### ACTIVITY
The response should contain only those lines of the entries below that include the string "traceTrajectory".
[[ GIVEN INFORMATION, beginning ]]
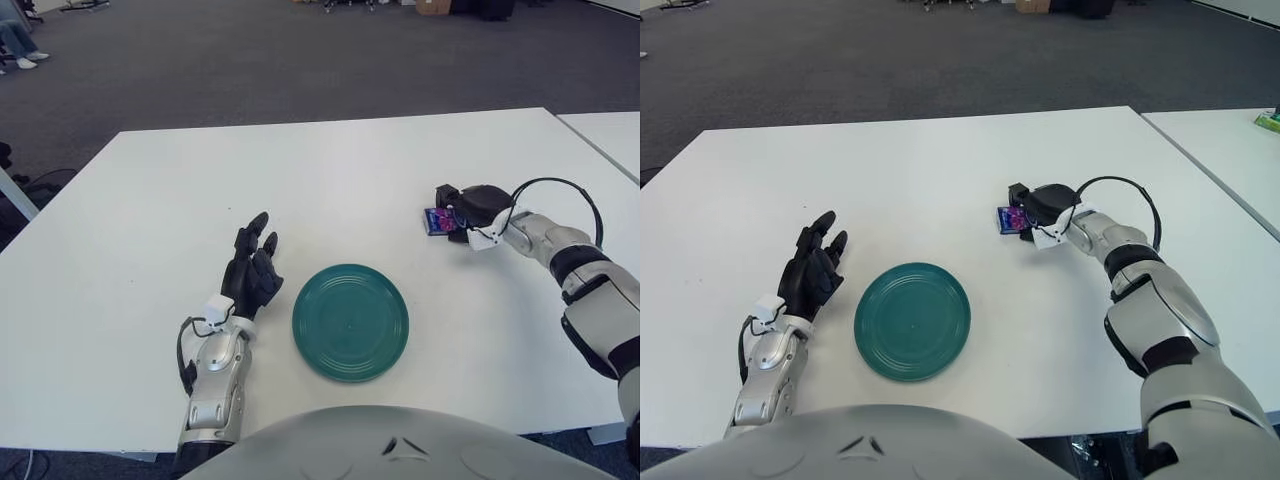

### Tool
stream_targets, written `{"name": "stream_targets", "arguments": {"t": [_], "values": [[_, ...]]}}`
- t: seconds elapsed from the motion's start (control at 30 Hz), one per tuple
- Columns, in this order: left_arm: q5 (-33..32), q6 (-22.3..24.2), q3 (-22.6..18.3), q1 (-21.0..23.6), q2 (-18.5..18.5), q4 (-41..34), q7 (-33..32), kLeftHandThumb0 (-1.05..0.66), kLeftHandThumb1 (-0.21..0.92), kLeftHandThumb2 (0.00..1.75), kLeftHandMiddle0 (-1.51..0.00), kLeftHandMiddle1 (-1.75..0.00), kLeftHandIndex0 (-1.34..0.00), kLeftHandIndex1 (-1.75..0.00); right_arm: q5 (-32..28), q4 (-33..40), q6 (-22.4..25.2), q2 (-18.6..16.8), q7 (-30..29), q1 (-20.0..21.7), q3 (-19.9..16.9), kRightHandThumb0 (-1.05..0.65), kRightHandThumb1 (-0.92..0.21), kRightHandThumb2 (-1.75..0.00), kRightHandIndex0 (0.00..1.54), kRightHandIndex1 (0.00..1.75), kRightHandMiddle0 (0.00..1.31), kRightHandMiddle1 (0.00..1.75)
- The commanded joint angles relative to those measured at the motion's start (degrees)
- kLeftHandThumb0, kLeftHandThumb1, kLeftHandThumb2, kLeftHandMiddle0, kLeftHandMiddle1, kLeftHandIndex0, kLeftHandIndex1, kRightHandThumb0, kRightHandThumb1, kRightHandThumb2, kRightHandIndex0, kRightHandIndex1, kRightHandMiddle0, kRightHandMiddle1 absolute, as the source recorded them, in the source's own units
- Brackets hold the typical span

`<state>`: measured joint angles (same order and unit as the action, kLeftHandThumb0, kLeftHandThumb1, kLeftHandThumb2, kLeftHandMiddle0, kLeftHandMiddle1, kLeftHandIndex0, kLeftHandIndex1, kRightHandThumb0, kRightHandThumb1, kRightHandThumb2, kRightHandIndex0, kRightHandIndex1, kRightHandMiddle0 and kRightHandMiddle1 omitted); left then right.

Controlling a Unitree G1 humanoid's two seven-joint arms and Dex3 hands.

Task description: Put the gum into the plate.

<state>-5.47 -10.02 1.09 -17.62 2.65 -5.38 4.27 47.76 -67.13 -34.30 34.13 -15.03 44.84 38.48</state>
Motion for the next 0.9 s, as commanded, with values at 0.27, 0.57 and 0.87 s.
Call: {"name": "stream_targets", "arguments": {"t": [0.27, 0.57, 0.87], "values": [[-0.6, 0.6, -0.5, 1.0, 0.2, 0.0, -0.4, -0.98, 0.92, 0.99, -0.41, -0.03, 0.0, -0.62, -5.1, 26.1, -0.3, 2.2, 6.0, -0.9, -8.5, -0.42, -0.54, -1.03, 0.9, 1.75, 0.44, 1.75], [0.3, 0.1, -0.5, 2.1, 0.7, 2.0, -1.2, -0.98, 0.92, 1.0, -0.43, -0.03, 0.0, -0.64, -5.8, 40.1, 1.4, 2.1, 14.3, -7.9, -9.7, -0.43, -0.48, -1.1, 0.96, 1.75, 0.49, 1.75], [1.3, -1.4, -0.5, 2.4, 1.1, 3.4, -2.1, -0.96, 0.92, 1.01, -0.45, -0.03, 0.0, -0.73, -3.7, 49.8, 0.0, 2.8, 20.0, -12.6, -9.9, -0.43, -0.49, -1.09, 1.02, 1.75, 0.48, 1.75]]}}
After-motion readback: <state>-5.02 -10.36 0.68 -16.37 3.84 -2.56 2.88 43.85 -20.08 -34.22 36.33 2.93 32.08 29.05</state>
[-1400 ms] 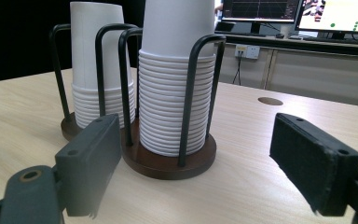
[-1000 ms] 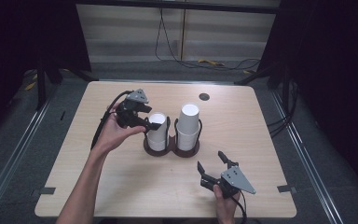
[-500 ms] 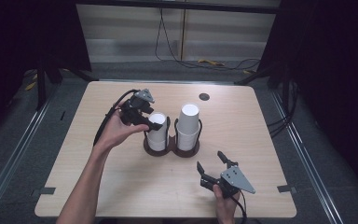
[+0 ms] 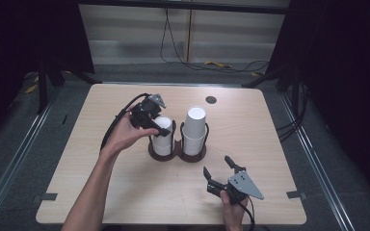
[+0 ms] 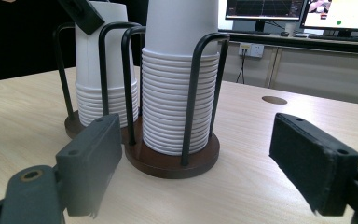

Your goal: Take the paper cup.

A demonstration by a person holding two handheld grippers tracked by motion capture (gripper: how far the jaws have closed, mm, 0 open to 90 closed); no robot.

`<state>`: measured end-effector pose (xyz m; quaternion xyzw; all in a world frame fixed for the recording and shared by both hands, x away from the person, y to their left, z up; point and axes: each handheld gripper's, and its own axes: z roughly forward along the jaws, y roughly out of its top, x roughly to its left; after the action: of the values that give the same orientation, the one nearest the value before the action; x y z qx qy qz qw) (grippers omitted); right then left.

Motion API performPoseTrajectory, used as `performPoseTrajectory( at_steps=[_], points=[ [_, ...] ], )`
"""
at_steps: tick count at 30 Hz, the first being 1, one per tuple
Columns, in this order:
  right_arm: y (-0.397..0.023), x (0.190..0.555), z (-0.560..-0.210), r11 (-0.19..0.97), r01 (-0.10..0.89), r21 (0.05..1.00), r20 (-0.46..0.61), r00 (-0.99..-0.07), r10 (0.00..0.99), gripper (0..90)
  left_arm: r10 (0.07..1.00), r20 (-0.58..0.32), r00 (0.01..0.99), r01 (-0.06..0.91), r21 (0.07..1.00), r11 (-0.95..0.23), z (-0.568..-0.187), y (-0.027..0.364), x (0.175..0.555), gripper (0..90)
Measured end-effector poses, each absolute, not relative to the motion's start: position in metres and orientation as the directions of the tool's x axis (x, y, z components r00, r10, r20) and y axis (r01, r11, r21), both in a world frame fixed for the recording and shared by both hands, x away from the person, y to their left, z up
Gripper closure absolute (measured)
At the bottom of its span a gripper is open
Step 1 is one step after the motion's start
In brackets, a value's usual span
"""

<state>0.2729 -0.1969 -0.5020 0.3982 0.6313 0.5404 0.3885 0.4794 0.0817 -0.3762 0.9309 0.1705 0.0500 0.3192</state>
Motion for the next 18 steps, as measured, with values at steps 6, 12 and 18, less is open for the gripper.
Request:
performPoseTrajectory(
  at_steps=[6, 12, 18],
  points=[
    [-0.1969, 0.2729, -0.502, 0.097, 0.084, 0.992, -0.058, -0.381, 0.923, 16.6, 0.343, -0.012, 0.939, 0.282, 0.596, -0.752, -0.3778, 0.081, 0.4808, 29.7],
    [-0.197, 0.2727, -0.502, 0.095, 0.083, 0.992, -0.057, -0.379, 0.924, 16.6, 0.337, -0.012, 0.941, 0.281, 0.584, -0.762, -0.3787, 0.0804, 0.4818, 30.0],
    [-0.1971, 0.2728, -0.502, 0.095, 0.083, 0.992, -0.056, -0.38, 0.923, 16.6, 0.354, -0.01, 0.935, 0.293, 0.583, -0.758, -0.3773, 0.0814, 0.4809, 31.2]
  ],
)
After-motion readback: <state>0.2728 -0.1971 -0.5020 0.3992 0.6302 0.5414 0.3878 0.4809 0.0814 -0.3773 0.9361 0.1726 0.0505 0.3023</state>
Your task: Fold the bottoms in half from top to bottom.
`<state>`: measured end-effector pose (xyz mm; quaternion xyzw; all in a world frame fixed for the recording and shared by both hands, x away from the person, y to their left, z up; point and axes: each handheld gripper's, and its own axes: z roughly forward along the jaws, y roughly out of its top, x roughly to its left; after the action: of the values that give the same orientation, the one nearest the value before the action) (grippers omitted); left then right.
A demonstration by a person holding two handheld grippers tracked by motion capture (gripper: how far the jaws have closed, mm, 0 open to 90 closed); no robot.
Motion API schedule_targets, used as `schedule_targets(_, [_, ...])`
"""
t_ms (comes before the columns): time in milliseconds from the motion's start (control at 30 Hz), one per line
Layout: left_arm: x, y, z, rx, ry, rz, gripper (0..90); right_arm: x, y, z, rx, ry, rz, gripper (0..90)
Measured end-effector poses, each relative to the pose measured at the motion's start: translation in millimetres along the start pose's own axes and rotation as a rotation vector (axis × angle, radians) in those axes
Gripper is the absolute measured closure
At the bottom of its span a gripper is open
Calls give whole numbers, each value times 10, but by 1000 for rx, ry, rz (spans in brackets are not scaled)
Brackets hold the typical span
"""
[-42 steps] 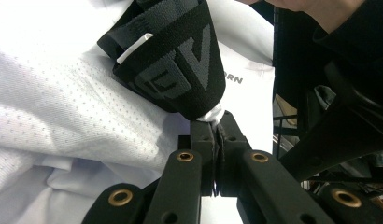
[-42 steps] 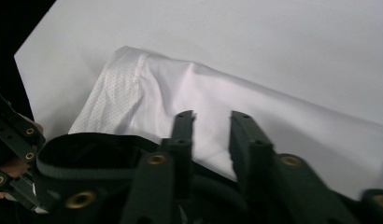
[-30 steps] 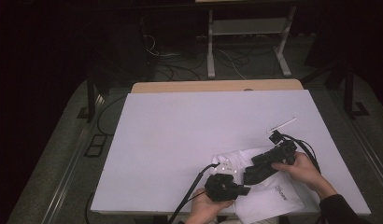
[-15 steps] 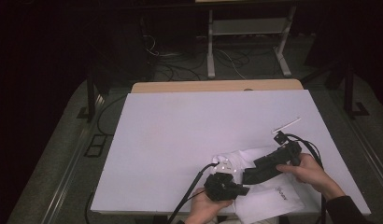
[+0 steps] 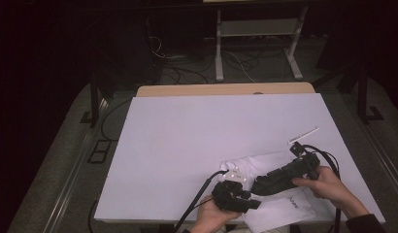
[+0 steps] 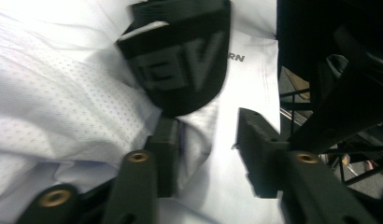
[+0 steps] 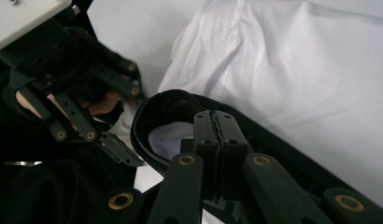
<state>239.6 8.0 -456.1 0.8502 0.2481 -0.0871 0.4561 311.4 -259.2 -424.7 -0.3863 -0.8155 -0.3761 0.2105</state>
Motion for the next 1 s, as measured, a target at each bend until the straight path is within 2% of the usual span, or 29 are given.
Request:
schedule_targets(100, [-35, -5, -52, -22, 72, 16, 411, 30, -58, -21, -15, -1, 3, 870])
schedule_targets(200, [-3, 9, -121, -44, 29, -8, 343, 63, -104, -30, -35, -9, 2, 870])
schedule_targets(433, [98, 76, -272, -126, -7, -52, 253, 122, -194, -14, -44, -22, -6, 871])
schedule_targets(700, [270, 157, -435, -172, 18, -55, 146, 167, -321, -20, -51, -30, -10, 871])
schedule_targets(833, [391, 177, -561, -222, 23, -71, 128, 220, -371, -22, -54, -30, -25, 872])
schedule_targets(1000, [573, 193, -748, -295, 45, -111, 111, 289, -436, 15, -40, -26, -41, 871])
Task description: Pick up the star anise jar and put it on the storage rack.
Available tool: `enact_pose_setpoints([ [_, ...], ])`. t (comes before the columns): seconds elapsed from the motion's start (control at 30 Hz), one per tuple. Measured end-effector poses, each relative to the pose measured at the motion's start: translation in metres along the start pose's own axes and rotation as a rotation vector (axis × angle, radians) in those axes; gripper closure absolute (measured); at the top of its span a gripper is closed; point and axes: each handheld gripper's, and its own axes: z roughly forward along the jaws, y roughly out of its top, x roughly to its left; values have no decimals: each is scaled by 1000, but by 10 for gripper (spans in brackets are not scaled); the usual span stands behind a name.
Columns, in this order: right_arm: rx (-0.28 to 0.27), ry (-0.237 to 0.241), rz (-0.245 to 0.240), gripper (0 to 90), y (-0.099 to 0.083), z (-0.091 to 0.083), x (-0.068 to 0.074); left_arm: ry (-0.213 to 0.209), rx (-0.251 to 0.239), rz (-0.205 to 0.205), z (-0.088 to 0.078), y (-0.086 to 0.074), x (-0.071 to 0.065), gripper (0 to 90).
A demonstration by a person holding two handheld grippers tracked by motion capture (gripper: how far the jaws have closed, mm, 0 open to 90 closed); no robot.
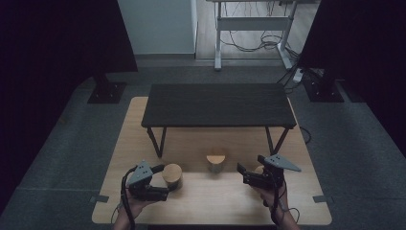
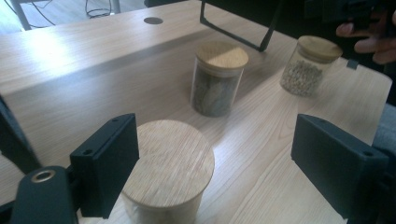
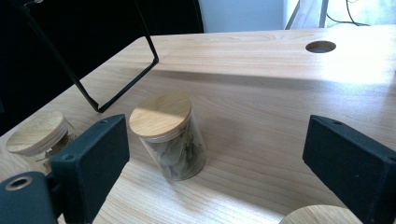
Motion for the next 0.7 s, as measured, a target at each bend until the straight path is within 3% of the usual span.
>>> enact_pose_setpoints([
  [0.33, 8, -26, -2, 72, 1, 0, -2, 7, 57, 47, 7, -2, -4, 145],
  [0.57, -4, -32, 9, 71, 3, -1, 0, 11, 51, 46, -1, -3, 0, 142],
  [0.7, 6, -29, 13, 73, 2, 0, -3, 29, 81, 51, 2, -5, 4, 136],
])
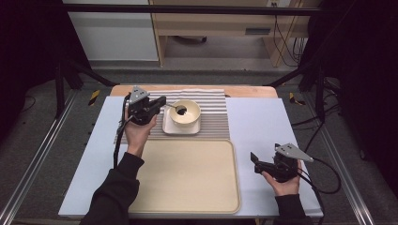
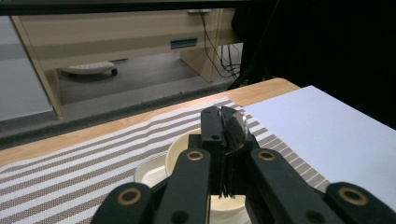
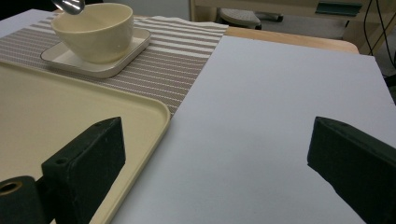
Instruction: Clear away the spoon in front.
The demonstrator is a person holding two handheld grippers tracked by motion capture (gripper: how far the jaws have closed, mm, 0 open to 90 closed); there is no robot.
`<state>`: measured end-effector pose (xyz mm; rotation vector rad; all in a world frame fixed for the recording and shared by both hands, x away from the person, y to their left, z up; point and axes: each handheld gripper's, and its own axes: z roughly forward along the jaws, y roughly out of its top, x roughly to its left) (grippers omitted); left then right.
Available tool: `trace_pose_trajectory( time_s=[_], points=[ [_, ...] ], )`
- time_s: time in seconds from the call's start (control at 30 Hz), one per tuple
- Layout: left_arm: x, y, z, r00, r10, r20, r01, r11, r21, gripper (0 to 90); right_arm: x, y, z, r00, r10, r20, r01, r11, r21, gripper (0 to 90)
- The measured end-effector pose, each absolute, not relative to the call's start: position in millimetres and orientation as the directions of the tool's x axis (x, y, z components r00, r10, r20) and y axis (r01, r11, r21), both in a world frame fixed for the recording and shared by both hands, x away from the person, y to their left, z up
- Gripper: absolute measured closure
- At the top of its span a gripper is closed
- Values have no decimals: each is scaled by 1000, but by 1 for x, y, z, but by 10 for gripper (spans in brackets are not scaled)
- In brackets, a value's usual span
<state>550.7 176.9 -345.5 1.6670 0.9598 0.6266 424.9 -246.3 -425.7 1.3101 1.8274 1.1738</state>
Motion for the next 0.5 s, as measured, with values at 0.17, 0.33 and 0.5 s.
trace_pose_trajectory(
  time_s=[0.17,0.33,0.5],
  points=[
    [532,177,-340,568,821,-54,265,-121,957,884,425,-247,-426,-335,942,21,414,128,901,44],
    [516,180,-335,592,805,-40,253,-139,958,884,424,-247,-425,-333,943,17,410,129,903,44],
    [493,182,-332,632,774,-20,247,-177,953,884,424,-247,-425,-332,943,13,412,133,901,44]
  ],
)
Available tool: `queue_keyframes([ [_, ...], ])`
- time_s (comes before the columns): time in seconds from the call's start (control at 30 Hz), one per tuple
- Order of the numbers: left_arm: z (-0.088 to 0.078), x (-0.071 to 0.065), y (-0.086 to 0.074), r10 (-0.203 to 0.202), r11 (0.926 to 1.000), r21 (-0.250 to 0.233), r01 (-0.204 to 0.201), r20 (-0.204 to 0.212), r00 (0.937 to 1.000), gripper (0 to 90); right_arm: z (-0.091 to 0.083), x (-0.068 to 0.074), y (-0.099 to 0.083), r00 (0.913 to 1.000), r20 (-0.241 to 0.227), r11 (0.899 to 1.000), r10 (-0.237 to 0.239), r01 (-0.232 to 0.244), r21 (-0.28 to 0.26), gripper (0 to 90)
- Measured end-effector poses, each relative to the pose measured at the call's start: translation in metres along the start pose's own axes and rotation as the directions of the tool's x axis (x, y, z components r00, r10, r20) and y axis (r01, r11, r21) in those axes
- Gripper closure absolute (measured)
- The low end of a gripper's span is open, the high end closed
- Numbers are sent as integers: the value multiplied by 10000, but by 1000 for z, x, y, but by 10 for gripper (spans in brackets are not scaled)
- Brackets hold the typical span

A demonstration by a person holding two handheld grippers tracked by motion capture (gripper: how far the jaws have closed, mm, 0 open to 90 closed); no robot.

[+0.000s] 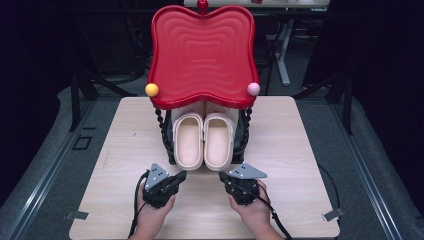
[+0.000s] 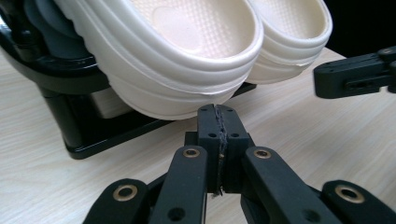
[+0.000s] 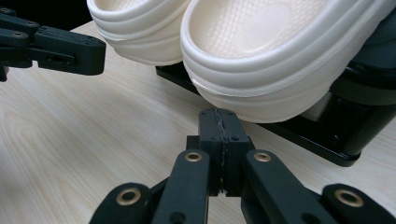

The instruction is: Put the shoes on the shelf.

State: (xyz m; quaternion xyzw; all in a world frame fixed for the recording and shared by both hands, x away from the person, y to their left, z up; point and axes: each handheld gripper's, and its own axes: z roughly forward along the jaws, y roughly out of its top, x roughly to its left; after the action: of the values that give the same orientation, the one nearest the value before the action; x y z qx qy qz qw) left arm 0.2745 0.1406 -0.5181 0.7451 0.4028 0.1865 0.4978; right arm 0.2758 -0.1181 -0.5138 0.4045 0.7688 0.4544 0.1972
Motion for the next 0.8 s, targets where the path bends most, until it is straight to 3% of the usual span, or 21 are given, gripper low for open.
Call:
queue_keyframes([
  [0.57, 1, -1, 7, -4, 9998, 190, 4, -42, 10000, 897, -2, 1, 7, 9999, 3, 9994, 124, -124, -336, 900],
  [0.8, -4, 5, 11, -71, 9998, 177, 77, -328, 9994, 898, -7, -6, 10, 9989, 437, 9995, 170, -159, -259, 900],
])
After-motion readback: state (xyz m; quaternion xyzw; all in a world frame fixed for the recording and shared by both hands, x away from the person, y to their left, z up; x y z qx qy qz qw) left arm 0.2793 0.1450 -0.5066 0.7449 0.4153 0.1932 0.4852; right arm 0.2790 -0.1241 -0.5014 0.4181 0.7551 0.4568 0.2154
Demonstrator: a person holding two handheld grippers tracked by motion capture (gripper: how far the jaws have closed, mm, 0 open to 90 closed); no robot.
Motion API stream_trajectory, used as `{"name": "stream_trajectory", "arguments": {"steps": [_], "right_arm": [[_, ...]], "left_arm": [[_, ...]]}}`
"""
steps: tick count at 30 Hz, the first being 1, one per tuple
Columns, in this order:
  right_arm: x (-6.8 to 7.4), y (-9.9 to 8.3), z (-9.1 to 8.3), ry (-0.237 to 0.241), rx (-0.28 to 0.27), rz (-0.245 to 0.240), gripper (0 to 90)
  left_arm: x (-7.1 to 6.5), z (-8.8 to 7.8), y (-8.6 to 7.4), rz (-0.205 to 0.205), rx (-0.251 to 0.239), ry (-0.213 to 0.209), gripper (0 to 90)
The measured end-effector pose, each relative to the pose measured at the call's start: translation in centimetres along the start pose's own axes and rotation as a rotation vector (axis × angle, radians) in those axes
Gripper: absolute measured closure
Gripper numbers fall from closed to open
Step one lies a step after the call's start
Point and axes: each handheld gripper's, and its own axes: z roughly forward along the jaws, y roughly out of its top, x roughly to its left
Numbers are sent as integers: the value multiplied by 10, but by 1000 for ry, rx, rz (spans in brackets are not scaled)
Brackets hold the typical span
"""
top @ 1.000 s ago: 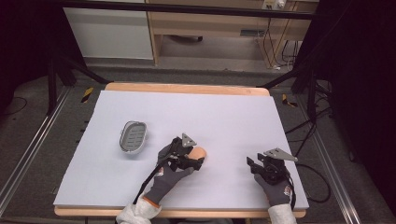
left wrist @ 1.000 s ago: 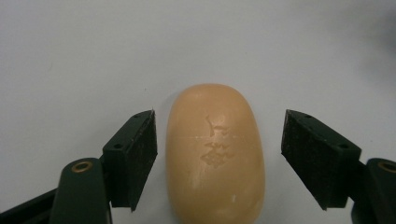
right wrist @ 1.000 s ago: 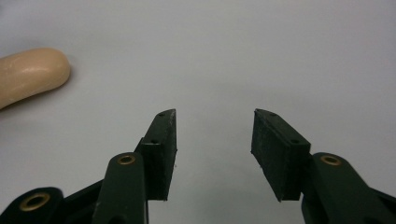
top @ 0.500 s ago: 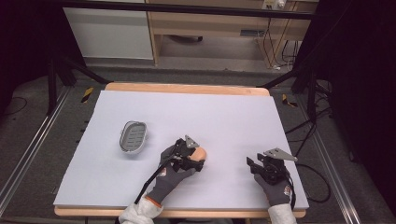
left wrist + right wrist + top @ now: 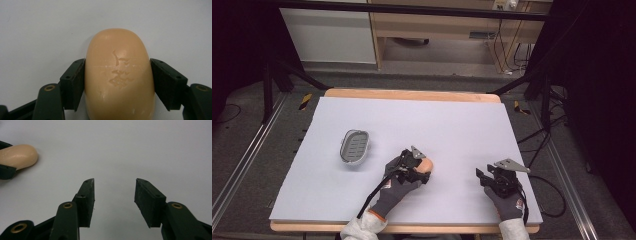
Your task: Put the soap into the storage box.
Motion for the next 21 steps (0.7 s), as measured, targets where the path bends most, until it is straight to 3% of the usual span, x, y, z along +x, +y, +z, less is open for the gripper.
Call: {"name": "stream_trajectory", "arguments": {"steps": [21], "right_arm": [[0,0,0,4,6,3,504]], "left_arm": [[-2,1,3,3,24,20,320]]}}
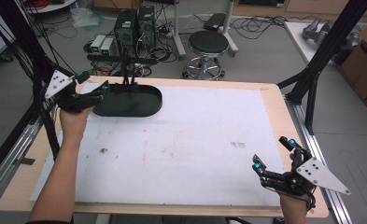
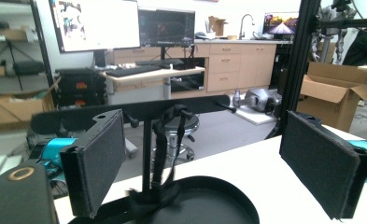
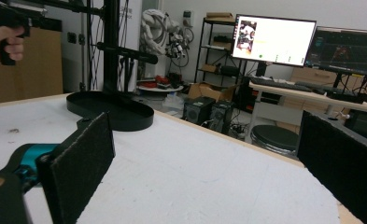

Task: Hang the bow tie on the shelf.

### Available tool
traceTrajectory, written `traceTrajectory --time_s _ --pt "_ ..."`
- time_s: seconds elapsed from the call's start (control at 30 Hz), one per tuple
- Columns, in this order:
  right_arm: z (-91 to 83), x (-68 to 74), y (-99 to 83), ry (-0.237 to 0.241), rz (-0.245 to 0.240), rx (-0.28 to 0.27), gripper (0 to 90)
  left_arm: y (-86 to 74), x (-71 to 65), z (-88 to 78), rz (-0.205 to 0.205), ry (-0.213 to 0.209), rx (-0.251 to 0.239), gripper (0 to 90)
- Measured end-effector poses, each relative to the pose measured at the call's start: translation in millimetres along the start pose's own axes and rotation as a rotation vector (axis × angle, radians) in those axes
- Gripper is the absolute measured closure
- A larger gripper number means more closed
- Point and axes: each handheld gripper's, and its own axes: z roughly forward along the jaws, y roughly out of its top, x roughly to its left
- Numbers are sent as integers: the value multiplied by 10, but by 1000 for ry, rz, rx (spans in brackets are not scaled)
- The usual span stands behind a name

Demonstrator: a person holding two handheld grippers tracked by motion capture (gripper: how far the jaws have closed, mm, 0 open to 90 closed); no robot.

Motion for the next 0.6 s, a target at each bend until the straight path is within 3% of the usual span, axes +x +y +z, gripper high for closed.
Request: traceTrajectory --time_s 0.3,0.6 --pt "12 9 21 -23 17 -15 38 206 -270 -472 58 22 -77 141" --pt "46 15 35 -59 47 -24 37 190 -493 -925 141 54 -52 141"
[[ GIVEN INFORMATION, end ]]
### ANSWER BELOW
traceTrajectory, written `traceTrajectory --time_s _ --pt "_ ..."`
Request: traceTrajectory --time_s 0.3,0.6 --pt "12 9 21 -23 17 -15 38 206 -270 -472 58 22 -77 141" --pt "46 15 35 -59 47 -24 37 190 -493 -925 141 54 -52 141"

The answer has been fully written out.